Print the data exactly as it appears, keeping every word.
———
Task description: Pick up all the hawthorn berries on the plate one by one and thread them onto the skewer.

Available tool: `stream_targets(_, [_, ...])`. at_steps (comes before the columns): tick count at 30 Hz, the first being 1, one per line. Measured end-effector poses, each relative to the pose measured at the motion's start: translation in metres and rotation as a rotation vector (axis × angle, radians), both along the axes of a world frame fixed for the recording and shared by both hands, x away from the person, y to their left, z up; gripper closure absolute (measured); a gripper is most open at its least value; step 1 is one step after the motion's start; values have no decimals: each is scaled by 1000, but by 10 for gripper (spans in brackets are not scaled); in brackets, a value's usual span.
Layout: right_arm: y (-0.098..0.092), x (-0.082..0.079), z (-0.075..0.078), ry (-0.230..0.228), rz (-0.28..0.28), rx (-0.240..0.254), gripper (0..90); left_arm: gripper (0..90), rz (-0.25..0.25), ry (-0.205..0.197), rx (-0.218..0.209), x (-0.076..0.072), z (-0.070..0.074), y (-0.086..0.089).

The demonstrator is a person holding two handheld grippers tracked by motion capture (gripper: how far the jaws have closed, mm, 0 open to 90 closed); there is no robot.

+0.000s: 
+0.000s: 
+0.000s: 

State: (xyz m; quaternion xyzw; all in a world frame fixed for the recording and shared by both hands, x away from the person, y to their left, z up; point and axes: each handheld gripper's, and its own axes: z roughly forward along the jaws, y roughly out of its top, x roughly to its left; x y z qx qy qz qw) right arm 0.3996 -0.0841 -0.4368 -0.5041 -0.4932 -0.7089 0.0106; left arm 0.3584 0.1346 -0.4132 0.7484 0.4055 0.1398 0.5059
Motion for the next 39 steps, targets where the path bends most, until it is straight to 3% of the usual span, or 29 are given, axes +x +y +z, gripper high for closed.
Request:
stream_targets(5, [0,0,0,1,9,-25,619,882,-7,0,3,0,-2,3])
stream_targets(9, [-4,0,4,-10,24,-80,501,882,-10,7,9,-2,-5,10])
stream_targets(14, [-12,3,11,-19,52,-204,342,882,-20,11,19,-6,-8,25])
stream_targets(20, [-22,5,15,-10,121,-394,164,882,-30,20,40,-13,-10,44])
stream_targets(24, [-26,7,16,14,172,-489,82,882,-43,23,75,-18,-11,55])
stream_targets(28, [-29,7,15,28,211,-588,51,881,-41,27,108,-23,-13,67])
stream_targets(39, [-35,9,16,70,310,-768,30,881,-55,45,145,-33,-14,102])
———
**OUTPUT FOR THIS TASK**.
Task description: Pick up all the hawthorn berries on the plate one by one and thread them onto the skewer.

Available tool: `stream_targets(_, [_, ...])`. at_steps (comes before the columns): tick count at 30 Hz, the first being 1, one per line. Measured end-effector poses, each relative to the pose measured at the motion's start: translation in metres and rotation as a rotation vector (axis × angle, radians), both along the axes of a world frame fixed for the recording and shared by both hands, x away from the person, y to their left, z up; gripper closure absolute (measured); a gripper is most open at its least value; step 1 is one step after the motion's start; values have no decimals: each is scaled by 1000, but by 10 for gripper (spans in brackets are not scaled); in brackets, a value's usual span.
Layout: right_arm: y (-0.098..0.092), x (-0.082..0.079), z (-0.075..0.078), ry (-0.230..0.228), rz (-0.28..0.28), rx (-0.240..0.254), gripper (0..90); left_arm: gripper (0..90), rz (-0.25..0.25), ry (-0.205..0.197), rx (-0.218..0.209), x (-0.076..0.072), z (-0.070..0.074), y (-0.086..0.089).

The demonstrator is a person holding two handheld grippers tracked by motion capture (gripper: how far the jaws have closed, mm, 0 open to 90 closed); there is no robot.

+0.000s: 
+0.000s: 
+0.000s: 

State: (xyz m; quaternion xyzw; all in a world frame fixed for the recording and shared by both hands, x away from the person, y to their left, z up; point and axes: each handheld gripper's, and its own axes: z roughly forward along the jaws, y roughly out of its top, x roughly to its left; x y z qx qy qz qw) right arm 0.3996 -0.0841 -0.4368 -0.5041 -0.4932 -0.7089 0.0106; left arm 0.3584 0.1346 -0.4132 0.7484 0.4055 0.1398 0.5059
Motion for the next 39 steps, targets where the path bends most, until it is straight to 3% of the usual span, or 29 are given, axes +x +y +z, gripper high for closed.
Request:
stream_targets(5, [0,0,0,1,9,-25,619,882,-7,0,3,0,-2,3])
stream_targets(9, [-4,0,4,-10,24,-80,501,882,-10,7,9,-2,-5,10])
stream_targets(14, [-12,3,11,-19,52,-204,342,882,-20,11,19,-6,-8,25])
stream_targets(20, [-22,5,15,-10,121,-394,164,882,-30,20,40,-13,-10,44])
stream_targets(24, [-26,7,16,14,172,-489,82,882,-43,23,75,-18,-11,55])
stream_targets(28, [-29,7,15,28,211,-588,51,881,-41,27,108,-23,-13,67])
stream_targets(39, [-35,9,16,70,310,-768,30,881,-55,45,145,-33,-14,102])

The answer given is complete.